#### ABOUT THIS TASK:
Copy out the entries below exactly as they stand, but only from the line containing "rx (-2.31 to" through the line containing "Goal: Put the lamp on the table".

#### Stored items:
= = = =

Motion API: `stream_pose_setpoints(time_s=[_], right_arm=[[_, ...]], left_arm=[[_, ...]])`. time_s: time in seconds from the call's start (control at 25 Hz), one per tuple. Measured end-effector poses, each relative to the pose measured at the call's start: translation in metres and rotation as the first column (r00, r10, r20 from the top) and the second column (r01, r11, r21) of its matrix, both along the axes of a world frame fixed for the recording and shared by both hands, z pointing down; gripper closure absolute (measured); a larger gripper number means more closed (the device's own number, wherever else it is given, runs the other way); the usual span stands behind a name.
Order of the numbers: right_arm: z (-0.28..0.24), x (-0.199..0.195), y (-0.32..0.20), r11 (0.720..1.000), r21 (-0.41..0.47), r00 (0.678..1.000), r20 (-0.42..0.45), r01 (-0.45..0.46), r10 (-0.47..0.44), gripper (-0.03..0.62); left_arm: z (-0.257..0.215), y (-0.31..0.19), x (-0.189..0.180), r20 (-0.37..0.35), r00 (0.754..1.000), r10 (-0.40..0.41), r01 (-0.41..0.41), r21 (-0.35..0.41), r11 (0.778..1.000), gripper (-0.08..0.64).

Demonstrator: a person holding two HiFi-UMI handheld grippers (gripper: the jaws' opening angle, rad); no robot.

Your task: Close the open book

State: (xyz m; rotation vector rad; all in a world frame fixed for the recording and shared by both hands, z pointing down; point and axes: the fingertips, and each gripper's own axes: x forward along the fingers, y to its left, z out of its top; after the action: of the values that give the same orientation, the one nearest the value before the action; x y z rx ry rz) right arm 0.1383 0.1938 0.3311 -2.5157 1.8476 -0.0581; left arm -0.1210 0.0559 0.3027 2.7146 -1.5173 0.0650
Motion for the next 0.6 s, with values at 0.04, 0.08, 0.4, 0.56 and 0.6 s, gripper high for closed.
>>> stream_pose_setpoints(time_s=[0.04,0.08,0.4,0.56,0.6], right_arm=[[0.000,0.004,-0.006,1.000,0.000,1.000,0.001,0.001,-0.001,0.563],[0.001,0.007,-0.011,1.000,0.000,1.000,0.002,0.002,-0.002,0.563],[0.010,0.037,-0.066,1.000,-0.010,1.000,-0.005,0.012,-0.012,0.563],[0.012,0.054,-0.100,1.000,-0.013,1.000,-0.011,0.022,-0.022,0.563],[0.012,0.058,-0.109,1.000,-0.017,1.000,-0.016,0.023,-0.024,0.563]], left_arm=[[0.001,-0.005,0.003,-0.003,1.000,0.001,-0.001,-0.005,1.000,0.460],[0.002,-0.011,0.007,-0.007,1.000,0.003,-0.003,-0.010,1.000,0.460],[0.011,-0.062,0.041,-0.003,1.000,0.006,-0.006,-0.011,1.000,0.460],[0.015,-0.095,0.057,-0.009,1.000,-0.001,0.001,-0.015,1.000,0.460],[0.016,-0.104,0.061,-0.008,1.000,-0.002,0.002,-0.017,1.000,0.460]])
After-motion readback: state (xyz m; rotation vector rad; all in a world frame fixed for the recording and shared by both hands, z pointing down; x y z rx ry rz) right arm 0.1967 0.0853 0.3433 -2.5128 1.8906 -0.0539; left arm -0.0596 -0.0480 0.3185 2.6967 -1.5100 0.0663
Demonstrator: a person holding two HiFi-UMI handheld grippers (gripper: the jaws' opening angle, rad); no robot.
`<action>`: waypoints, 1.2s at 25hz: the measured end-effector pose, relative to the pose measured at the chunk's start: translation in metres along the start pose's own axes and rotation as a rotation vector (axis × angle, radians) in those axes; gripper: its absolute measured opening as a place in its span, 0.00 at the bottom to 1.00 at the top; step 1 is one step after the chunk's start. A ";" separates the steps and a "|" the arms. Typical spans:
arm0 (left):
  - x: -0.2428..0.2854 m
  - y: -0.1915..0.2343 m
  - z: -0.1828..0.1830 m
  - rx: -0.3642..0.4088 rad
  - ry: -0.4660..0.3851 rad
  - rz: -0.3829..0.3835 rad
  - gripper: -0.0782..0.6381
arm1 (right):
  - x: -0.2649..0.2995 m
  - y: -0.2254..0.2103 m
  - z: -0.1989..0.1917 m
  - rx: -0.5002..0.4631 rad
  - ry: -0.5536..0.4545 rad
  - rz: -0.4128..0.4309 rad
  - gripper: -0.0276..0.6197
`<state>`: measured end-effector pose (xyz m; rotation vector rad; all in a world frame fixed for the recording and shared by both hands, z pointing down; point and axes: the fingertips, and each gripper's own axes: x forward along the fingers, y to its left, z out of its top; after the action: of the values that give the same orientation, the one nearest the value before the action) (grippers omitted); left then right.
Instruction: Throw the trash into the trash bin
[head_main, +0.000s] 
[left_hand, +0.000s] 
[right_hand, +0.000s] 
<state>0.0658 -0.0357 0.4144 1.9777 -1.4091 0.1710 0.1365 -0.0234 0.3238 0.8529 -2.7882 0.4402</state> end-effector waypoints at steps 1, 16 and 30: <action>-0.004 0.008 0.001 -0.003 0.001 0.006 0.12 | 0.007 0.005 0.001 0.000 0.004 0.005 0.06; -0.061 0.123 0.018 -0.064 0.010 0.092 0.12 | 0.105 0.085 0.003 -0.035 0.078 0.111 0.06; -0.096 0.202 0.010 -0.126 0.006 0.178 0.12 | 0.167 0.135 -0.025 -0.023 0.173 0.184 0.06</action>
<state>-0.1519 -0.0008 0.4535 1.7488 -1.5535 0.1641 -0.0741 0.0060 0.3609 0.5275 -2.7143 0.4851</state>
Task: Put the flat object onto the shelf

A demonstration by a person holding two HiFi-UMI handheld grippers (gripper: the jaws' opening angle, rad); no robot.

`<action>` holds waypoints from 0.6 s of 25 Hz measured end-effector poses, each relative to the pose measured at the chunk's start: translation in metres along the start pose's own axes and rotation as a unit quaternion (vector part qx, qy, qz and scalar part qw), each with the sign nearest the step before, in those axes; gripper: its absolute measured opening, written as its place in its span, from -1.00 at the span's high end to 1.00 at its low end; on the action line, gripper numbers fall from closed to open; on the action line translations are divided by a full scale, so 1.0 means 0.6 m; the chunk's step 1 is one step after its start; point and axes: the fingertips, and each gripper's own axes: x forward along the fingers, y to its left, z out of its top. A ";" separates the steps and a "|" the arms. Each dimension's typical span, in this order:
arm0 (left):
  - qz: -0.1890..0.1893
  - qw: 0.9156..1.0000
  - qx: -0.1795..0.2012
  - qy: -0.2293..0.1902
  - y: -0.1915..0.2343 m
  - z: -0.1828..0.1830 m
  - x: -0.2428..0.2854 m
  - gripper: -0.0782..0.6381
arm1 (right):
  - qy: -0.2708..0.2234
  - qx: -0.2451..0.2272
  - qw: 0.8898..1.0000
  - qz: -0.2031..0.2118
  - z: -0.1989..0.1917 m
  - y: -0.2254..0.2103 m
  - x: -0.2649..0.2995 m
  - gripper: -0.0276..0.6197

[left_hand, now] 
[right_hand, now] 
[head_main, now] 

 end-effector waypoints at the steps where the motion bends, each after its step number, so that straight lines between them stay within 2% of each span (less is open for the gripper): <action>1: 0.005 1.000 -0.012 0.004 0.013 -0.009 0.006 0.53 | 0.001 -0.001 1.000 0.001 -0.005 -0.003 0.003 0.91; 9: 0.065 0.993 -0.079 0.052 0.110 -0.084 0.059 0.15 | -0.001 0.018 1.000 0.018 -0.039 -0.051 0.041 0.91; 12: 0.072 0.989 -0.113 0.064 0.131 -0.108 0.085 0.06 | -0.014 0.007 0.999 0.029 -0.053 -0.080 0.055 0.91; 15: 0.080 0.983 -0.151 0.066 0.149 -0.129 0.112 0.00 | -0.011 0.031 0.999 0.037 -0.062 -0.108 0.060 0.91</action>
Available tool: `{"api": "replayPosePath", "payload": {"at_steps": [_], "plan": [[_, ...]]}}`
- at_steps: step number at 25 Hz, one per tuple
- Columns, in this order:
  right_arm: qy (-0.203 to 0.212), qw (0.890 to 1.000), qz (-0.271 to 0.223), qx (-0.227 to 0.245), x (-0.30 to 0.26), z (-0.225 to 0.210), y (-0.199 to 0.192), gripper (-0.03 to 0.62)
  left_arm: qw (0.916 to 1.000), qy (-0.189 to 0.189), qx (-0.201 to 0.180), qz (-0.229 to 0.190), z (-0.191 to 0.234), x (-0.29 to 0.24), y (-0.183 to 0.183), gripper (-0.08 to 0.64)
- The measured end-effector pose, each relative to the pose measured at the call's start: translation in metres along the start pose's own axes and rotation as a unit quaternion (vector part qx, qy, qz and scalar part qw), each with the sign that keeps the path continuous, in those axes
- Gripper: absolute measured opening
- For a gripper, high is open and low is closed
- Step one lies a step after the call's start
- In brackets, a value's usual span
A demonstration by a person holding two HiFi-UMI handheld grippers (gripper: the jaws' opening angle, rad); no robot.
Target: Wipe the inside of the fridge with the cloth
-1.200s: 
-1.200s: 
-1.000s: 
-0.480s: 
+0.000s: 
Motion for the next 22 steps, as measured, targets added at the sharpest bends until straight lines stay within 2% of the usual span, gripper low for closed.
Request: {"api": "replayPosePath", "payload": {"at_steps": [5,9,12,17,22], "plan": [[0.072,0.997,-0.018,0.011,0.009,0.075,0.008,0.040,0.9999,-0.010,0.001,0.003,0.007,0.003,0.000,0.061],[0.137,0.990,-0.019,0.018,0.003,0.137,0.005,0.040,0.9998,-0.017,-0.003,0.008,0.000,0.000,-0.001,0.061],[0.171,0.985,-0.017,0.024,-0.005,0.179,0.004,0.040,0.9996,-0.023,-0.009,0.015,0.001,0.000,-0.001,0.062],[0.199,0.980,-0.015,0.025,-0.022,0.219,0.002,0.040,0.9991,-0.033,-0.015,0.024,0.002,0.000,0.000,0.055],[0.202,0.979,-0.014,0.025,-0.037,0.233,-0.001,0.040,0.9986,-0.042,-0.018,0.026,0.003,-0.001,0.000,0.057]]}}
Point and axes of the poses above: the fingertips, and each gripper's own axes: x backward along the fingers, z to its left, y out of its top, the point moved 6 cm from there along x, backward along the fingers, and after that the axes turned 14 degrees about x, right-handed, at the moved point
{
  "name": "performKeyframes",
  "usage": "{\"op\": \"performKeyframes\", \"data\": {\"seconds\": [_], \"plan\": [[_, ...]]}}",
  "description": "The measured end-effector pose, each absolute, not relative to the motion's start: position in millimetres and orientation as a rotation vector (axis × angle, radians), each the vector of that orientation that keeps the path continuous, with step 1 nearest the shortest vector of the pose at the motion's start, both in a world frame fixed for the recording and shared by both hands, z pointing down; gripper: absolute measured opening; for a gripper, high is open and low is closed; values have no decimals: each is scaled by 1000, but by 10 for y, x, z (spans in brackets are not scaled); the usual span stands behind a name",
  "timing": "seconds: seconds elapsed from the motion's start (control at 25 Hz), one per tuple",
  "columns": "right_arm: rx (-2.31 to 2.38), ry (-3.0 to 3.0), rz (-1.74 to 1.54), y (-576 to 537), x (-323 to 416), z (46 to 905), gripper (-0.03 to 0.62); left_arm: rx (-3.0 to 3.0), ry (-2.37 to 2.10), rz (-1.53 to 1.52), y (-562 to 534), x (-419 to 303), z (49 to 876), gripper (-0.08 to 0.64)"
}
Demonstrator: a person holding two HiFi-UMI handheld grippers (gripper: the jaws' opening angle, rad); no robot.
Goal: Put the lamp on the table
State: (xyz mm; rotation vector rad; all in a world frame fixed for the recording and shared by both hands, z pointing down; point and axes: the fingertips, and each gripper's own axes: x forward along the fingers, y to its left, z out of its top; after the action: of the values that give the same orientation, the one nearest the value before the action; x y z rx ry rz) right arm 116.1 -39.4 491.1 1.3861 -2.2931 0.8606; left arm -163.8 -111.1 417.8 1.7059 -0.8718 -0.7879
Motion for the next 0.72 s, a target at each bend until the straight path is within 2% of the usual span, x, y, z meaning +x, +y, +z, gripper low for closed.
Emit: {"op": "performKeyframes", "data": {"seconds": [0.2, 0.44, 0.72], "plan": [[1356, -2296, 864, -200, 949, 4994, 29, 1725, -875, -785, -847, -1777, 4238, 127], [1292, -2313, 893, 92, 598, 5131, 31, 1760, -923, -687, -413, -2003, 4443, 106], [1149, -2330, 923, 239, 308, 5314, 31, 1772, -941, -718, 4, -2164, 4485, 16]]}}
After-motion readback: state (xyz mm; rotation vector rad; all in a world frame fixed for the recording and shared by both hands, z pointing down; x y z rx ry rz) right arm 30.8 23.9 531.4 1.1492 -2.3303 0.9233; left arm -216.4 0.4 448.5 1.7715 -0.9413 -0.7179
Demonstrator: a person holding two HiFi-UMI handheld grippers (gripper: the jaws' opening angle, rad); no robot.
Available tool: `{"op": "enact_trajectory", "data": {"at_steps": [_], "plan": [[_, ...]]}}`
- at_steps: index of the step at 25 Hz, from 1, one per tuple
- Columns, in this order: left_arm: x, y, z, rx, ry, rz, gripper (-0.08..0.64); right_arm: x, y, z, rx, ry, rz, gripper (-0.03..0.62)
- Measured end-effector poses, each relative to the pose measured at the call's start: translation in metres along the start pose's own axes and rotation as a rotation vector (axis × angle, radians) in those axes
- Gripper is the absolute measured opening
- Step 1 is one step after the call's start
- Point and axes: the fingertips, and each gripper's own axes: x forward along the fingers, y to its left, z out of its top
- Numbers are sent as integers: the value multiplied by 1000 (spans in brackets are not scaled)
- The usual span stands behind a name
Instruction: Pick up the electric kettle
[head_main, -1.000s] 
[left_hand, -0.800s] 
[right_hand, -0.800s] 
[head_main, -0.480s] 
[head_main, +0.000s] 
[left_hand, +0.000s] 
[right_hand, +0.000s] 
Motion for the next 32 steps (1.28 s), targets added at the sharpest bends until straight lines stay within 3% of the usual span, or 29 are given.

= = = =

#### RESULT OF THIS TASK:
  "columns": "right_arm: rx (-2.31 to 2.38), ry (-3.0 to 3.0), rz (-1.74 to 1.54), y (-576 to 537), x (-323 to 416), z (46 to 905), gripper (-0.03 to 0.62); left_arm: rx (-3.0 to 3.0), ry (-2.37 to 2.10), rz (-1.53 to 1.52), y (-562 to 534), x (-419 to 303), z (49 to 876), gripper (-0.08 to 0.64)"
}
Demonstrator: a person holding two HiFi-UMI handheld grippers (gripper: the jaws' opening angle, rad); no robot.
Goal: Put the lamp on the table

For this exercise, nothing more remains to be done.